The open source framework Hadoop complements data warehouse systems with regard to the storage and distributed processing of large amounts of data. The scarce know-how on the market requires extensive consulting. (Edition 10/2013)

The data volumes are increasing rapidly worldwide. Responsible for this are not only smartphones, social media and collaboration platforms, but also RFID (Radio Frequency Identification) and sensor technology applications. Further real-time information comes from production and storage facilities via urban street lighting networks and wind farms to private electricity meters, automobiles and refrigerators. When it comes to the amount of data, we are now talking about petabytes, exabytes and zettabytes.
In addition to the structured data, which has always been managed and evaluated via a data warehouse, there is an increasing number of unstructured data in the form of text files, audio and video streaming, which describe, for example, purchasing behavior in web shops or user behavior in online gaming. Dealing with this requires new technological concepts and tools. The Apache Hadoop framework is one of these technologies. It enables the storage of huge amounts and types of data as well as their distributed and parallel processing.

Hadoop is an open source framework based on the Hadoop Distributed File System HDFS and the MapReduce algorithm. Technologies such as Hive, HBase, PIG and Mahout are added from the ecosystem. Source: white duck

Big data opens up new business models for companies
Using data streams to generate decision-relevant information has always been the goal of business intelligence (BI) providers. You were the first to embrace big data. The new technologies expand the possibilities of including unstructured data in the evaluations in addition to quantitative data, and promise new business models under the banner of big data analytics.
One example is the electricity supplier industry: Today, the electricity meter is usually read manually once a year by an employee of the electricity supplier and imported into a data warehouse using a form-based ETL (extraction, transformation, loading). This results in a rigid price model for electricity. As an alternative to this, the electricity consumption could in future be read almost in real time by means of automated sensor data queries. With Hadoop, a technology is available that can pre-filter the large amounts of data. The extracts from Hadoop are sent to a data warehouse for further processing and are then available for evaluation with classic BI tools. In this way, price models can be created that are based on consumption patterns.
The expansion of the product portfolio with Hadoop as a big data technology was a logical consequence for many business intelligence providers, which has several advantages: First of all, NoSQL data (not only SQL) can be handled via Hadoop, in other words, amounts of data that go beyond the mere relational approach. Furthermore, Hadoop scales horizontally and runs on inexpensive standard hardware. The areas of application of this technology range from purely technical use as a staging area to collect the relevant data first one-to-one from the previous systems before the transformation, to resource-intensive simulations in the area of ​​sandboxing and clickstream analyzes.

From HDFS to MapReduce to Hive and HBase
Hadoop is a free, Java-based open source framework based on the distributed file system HDFS (Hadoop Distributed File System) and the MapReduce algorithm patented by Google in 2010. A framework because it is not a solution in the narrower sense, but an ecosystem that in turn contains a large number of other technologies. These include the data warehouse functionalities from Hive, the column-oriented database HBase, the data integration tool Pig and the machine learning method Mahout, which maps data mining requirements.
Hive, originally developed by Facebook, is based on Hadoop's core functionality and enables a cost-effective, highly scalable data warehouse infrastructure.

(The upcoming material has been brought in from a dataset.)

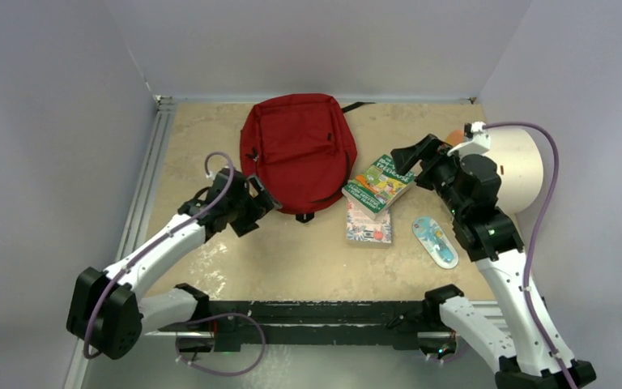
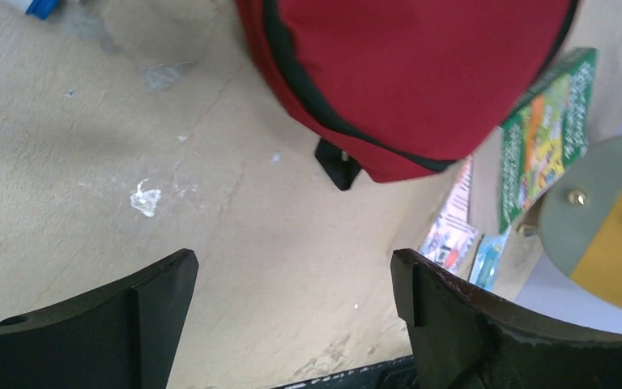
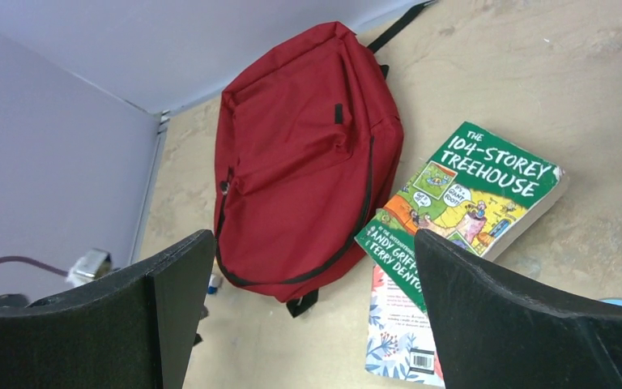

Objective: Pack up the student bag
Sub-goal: Pick up the student bag at the center of the board.

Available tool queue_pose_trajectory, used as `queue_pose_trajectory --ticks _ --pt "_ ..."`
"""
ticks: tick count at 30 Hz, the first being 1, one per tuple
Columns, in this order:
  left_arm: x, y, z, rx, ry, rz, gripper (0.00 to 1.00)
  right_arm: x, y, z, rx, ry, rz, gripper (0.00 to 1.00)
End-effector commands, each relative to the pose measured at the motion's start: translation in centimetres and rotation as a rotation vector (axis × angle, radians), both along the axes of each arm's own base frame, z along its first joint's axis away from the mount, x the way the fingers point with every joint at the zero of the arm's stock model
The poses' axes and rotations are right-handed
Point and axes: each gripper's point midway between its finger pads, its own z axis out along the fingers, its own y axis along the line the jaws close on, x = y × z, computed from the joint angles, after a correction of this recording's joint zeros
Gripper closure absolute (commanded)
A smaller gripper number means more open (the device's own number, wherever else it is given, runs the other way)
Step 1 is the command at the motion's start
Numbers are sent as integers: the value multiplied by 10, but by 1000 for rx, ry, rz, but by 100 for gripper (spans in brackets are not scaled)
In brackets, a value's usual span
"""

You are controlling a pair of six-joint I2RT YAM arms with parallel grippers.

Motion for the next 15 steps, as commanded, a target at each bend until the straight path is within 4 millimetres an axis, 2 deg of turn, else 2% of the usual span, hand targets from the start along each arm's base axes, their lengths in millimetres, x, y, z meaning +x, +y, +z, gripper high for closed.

A scalability of this kind could not be achieved with classic technologies. At Facebook, for example, reporting, ad hoc analyzes and machine learning applications run in the enormously growing Hive / Hadoop data warehouse.
A big advantage of Hive is that it uses the SQL-like query language
HiveQL, which makes it easier for users with SQL know-how to get started. HiveQL is translated internally in MapReduce jobs. The end user does not have to deal with it. Hive is an open technology: A number of analytical databases such as Microsoft SQL Server Analysis Services allow Hive data to be extracted.
HBase as a NoSQL database is particularly suitable for near real-time read and write access to big data as well as for special requirements for data modeling and distribution, such as for unstructured data on Web 2.0 pages. For this reason, HBase is more interesting for application developers than for BI users. HBase, for example, is the basis for Facebook's messaging system.
Facebook, AOL and Yahoo use Hadoop for their own big data analyzes and are also developing the framework further. Given such prominent users, it is foreseeable that Hadoop will gradually become a basic technology. A diverse ecosystem has developed around Hadoop. Distributors such as Hortonworks, which offers the only Windows-based Hadoop distribution, and Cloudera have set out to encapsulate and market the large number of different Hadoop components with their own enterprise-grade tools.
Most of the major BI manufacturers do not have their own Hadoop distributions. Rather, they integrate existing offers into their data platforms and use them to bundle big data solutions. In this context, for example, Microsoft HDInsight (based on Hortonworks) in the cloud on Windows Azure and on-premise for Windows Server as well as the Oracle Big Data Appliance (based on Cloudera) or the Teradata Appliance for Hadoop (based on Hortonworks) should be mentioned. .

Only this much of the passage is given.